_TASK TO CARRY OUT_
Pictures stay out of the copy; set down each line of the listing below exactly.

_THE DATA_
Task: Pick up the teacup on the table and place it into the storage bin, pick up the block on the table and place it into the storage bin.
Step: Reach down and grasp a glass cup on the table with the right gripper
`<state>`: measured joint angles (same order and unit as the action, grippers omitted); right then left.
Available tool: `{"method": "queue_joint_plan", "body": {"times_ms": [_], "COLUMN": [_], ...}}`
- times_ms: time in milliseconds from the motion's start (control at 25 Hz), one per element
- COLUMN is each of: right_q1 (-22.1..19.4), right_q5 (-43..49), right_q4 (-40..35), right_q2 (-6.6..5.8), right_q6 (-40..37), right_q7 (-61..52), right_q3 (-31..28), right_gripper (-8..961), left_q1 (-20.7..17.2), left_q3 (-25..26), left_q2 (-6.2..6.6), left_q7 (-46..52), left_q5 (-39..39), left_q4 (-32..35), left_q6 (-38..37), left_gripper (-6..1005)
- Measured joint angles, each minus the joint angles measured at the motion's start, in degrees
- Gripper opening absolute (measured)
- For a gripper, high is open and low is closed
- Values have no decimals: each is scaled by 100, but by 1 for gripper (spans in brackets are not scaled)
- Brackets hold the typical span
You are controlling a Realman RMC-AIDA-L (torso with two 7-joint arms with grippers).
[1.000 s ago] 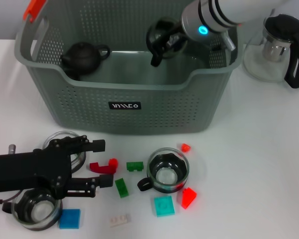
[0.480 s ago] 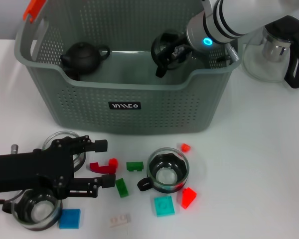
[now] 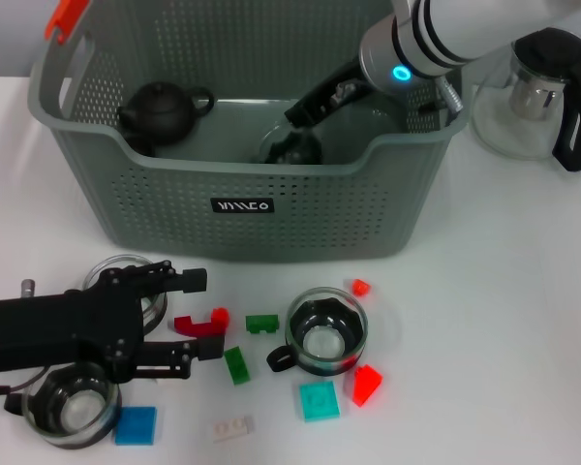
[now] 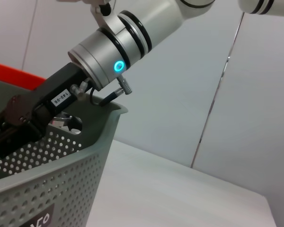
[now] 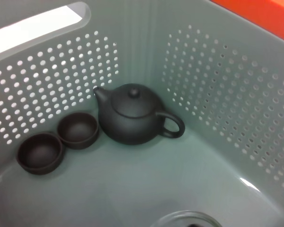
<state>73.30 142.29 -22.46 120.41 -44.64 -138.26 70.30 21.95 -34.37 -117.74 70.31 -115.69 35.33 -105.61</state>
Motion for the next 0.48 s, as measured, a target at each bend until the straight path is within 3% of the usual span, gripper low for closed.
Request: {"method": "queue_joint_plan", "body": {"times_ms": [160, 280, 360, 440, 480], "right_q1": [-263, -974, -1569, -2076, -2550], "right_q5": [-131, -957, -1980, -3077, -4140], "right_q4": [-513, -1851, -2846, -3468, -3749], "right_q2": [-2, -27, -70, -130, -201], "right_q6": [-78, -533, -978, -1527, -2239], "right_q7": [36, 322, 793, 1406, 2084], "right_q3": [-57, -111, -305, -640, -1056], "right_gripper": [308, 485, 644, 644, 644], "left_q1": [-1, -11, -11, -11, -13], "left_q3": [19, 66, 110, 165, 184], "left_q2": [-6, -8, -5, -5, -5], "left_q7": [0, 0, 2, 6, 7], "left_q5": [0, 1, 1, 1, 1], "left_q4": [0, 0, 0, 0, 0], "left_q6": [14, -11, -38, -56, -64], "left_gripper": [872, 872, 872, 872, 872]}}
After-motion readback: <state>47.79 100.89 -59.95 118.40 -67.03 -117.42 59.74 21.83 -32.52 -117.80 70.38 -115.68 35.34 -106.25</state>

_EXERCISE ANSWER_
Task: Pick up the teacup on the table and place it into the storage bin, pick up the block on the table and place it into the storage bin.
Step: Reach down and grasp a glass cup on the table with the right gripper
`<state>`: measured joint angles (same order and unit as the action, grippers omitted); right then left.
Available tool: `{"method": "queue_joint_plan", "body": {"times_ms": [_], "COLUMN": [_], ...}}`
- times_ms: time in milliseconds from the motion's start (control at 25 Hz), one per element
- COLUMN is each of: right_q1 (-22.1..19.4), right_q5 (-43..49), right_q4 (-40..35), right_q2 (-6.6..5.8), right_q6 (-40..37), right_q7 (-61..52), right_q3 (-31..28), right_gripper (-8..961), left_q1 (-20.7..17.2), left_q3 (-25..26), left_q2 (-6.2..6.6), left_q7 (-46..52), left_q5 (-39..39), left_q4 (-32..35), left_q6 (-38..37), left_gripper (-6..1005)
- Measured joint angles, each minus the joint angles measured at the motion's start, in degrees
- Gripper opening absolute (measured)
- For a gripper, high is open and low is closed
- Values have no decimals: each is scaled by 100, but by 1 for gripper (spans in brackets are not scaled)
- Brackets hold the typical span
You are controlling a Realman RMC-AIDA-L (torso with two 7-joint arms with grippers).
[1.000 s ago] 
[0.480 s ago] 
[now] 
[now] 
[now] 
<state>73.30 142.29 -22.46 120.41 -44.64 -138.26 70.30 21.95 -34.37 -117.74 70.31 -115.69 35.33 -105.61</state>
Motion for the next 0.48 s, as measured, a target at each bend until the straight path is within 3% of the usual span, gripper low for closed.
Request: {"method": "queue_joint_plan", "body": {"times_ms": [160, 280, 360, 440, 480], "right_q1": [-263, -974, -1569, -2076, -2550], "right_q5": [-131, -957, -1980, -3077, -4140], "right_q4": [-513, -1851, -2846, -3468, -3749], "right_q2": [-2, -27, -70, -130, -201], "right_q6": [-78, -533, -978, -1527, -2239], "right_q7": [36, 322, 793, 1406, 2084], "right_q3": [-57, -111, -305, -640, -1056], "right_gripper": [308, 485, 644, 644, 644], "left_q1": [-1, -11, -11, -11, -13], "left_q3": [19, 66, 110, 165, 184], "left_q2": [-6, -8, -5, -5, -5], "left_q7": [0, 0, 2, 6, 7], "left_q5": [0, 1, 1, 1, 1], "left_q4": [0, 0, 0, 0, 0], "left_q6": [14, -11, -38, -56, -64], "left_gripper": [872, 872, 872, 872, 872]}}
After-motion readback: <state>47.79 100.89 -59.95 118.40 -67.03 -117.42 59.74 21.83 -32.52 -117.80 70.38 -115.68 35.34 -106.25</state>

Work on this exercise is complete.